皇宮,禦書房,一陣嘀嗒的響聲,雨點斜撲進來打在書本上,桌上的幾本奏折被雨點打濕。苑公公慌忙將窗戶關上,“奴才該死,奴才該死。”溫皇毫不在意的抹去奏折上的水珠,對著苑公公擺了擺手。
“玉兒,外麵下那麽大的雨,怎麽來了?可是想念皇舅舅了?”溫皇對於如玉前來的目的是心知肚明,哪有女子不想嫁一個如意郎君,哪有女子敢拿終生之事來賭?溫皇低著頭裝出一副認真批閱奏折的模樣,玉兒,舅舅都是為了你好,那人雖好,可是若不知曉你的心意舅舅哪敢輕易把你托付給他人?
“舅舅,為何送來的及笈禮服畫冊上會有鴛鴦和仙鶴的圖樣?莫不是舅舅存了心思,要瞞著玉兒,趁著玉兒不注意偷偷將玉兒嫁了出去?”如玉眉頭微蹙,眼眶微紅,看向溫皇的眸子裏寫滿了委屈。
溫皇手下一頓,一抬頭便陷入了如玉幽深的眸子裏。那日,長姐在出嫁前似乎也是這副模樣,就站在如玉現在站著的位置,眼裏的淚水欲落不落,倔強的抬著頭,問他,“弟弟,你是不是要忙著把我嫁出去?”

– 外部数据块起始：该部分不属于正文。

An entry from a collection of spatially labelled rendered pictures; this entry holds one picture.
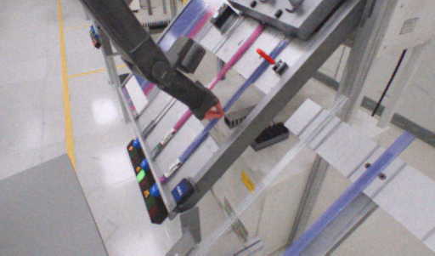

當年,嘉敏下嫁王乾看起來似是委屈的,一國公主,又是溫皇的嫡姐,王乾當時卻已三十有餘。可幸虧的是王乾對待嘉敏是一片真心,成親後也從未讓她受過委屈。可如玉呢?他能讓如玉再重蹈嘉敏的複轍嫁給一個她不愛的男人嗎?他能保證那人會對她始終如一嗎?
“你覺得宇坤這個孩子怎麽樣?”溫皇歎了口氣,這個江山的安穩是嘉敏換來的,他又怎麽忍心犧牲她的女兒的幸福。
如玉眼神微閃,溫皇這麽問是何用意,她自是知道普天之下怎可能會沒有溫皇的眼線,“孟太子麵如冠玉,目如朗星,鼻若懸膽,唇若塗脂,長身玉立,風流倜儻。”如玉背詩一般將曾經拿來糊弄孟宇坤的一段話照樣搬來,她無法知曉溫皇今日把她騙進宮來的用意,隻能采取一個最保險的方法。